After our short foray into national politics we wandered back into the realm of supranational organizations by going to see the Peace Palace, the location of the International Court of Justice (ICJ) and the Permanent Court of Arbitration (PCA). Sadly, we were not able to take a tour of the building but we were able to learn about the important work done there by visiting the Palace Museum. The Palace was built in the early years of the 20th century after two peace conferences in 1899 and 1907 and a sizable donation from Andrew Carnegie. Initially only supporting the PCA, the project seemed fool hearted in the first half of the 20th century which saw the worst conflict that the world has ever seen in WW1 and WW2. However, after the founding of the ICJ in 1945 as the principal judicial body of the UN the Palace began to see a resurgence. In modern times both the PCA and the ICJ help nations to resolve international conflicts without resorting to military means. There were case studies highlighting the successes of the organizations such as a dispute over Red Sea islands between Eretria and Yemen or a conflict over the building of a dam between Slovakia and Hungary. The ICJ and the PCA play an integral role in maintaining peace in our modern world and will be increasingly necessary as technology accelerates the pace of change.

The Peace Palace is also home to the Hague Academy of International Law and the Peace Palace Library. The Academy draws professors and students from around the world in the study of international law. Students can attend lectures from some of the world’s most prestigious international law academics and receive an internationally recognized and valued honor in having attended the Academy. The Palace is also home to the famous library, created as Carnegie’s one requirement for his funding of the building. The library is one of the most important international law libraries in the world and serves both the legal professionals in the ICJ and the PCA as well as the Academy’s students.

Our day saw a wide breath of information packed into two relatively quick site visits. Along with giving us a basic understanding of how Dutch government operates, our trip to Binnenhof also gave us another glimpse at a democratic alternative to the US legislative system. Being able to compare other systems around the world can help us see the strengths and weaknesses of our own system and think of opportunities for improvement. The trip to the Peace Palace gave us another consider how international organizations based on cooperation are essential to maintaining the current peaceful world order. The museum gave us a wonderful, interactive consider the two bodies and gave us a reason to come back and spend more time in a full tour. Tomorrow we are looking forward to a day trip to Amsterdam to take advantage of some of great museums, cultural, and historical landmarks that this region offers.

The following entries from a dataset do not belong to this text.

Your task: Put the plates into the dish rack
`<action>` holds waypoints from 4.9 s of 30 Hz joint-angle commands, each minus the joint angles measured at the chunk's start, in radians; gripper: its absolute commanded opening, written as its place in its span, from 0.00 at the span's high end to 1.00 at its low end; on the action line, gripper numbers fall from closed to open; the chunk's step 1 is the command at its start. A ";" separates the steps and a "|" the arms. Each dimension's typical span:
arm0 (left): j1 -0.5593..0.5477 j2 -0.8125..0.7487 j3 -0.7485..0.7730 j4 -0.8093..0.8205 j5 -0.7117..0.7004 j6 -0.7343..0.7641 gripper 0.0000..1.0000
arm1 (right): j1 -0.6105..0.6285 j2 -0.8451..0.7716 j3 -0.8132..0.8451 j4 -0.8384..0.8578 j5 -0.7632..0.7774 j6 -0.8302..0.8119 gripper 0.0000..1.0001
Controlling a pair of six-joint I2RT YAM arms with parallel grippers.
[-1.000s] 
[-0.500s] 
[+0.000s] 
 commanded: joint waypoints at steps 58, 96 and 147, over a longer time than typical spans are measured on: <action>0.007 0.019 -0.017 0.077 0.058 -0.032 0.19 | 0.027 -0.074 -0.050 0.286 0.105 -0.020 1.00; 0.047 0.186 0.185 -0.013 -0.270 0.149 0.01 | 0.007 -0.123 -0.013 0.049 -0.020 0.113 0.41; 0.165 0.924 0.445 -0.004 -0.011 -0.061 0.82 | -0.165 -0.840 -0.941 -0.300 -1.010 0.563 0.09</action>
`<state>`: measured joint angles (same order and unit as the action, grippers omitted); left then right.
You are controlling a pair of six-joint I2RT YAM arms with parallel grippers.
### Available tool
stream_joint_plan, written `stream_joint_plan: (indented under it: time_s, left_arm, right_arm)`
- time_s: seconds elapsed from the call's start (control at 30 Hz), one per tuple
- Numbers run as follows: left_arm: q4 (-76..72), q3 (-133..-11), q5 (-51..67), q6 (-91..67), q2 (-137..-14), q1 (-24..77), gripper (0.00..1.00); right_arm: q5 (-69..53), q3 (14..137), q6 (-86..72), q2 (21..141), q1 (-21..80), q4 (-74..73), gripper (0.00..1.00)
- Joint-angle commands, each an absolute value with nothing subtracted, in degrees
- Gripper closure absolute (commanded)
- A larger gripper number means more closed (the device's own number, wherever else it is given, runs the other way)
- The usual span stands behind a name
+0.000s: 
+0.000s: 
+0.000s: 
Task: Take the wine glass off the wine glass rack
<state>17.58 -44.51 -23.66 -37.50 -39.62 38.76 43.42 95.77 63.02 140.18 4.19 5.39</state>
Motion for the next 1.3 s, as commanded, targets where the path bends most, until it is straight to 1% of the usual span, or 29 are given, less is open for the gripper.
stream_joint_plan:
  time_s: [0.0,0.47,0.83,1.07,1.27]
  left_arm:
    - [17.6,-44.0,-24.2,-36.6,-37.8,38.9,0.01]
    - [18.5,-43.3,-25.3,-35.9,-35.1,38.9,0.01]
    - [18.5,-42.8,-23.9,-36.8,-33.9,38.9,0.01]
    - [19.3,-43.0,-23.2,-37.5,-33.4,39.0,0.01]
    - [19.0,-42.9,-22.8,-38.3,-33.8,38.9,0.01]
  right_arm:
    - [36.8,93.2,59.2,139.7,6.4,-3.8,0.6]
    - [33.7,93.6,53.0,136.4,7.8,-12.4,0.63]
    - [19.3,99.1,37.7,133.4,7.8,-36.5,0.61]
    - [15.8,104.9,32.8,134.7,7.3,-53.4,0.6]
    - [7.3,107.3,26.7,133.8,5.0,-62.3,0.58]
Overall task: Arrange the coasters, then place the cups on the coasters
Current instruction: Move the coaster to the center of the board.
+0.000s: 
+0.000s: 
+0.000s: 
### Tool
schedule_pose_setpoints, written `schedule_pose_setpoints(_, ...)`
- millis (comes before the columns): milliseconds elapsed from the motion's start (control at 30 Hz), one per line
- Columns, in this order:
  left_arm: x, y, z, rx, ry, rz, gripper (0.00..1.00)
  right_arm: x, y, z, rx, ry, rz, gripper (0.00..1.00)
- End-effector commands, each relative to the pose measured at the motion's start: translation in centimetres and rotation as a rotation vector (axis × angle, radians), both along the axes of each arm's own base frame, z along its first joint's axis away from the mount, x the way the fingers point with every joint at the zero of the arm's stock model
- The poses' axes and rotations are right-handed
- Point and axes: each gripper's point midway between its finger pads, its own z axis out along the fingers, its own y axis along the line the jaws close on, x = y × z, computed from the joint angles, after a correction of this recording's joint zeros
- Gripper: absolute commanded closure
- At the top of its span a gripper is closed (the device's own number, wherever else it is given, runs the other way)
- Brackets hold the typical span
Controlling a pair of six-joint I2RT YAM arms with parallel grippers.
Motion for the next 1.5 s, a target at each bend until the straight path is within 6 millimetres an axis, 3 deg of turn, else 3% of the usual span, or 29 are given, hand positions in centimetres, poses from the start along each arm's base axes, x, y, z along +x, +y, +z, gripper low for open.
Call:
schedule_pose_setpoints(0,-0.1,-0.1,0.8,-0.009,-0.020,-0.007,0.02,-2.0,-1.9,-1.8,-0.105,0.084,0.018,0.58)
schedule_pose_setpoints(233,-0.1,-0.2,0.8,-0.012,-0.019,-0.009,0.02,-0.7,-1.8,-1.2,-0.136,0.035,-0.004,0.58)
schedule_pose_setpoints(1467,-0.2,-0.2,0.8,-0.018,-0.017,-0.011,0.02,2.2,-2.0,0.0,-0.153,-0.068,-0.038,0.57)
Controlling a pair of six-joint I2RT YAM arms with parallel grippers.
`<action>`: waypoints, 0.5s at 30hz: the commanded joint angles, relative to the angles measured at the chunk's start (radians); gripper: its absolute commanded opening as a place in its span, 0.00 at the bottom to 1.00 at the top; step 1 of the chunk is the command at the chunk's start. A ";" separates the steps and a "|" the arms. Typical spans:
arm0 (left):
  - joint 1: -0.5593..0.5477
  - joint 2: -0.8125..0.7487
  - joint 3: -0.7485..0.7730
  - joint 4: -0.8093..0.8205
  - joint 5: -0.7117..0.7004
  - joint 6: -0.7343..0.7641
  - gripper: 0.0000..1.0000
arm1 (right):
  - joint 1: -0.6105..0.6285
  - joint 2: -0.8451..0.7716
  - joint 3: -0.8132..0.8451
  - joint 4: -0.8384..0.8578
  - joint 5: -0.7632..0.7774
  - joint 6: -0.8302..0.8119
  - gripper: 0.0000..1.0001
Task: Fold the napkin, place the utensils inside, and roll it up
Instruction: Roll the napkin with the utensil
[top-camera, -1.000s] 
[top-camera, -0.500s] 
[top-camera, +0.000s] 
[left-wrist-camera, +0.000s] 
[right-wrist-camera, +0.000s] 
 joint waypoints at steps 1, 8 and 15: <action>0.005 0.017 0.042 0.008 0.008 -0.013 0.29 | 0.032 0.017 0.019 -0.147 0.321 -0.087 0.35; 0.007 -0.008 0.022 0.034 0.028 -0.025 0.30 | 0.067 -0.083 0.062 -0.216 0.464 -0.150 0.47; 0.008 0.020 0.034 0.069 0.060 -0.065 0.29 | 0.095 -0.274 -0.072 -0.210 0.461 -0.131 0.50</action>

Witnessing International Law

After having some great traditional Dutch Pancakes and a cool walk down the beach the evening before, we went back to business. Our first site visit in The Hague was to the International Criminal Court. It was a beautiful glass covered building with a nice “moat” in between the security clearance and the actual entrance of the building. After passing the security check we were all busy admiring the picturesque view of the building, which unfortunately we weren’t allowed to take pictures of.

(A fact we learned after this picture was taken)

A very insightful intellectual conversation with our lovely TA Emma Smith followed where she mentioned the criticisms that surround the court’s impartiality and legitimacy. We learnt that the United States was one of the countries that opted out of the Treaty of Rome which ratified by 124 countries established the International Criminal Court.

We had a short tour of the history and purpose of the court. Using iPhone-like devices and headsets we went through the exhibition learning about the procedures the court undergoes in order to persecute those who commit crimes against humanity in the world. A particularly interactive segment of the tour involved a camera and microphone that displayed how the evidence provided by witnesses is distorted in order to keep them anonymous and safe. Following this tour, a representative of the communications division of the court gave us a briefing on the current cases of the court. We learnt about previous convictions the court had made and about the big role that cooperation between the member states and the court played in order to make the process work.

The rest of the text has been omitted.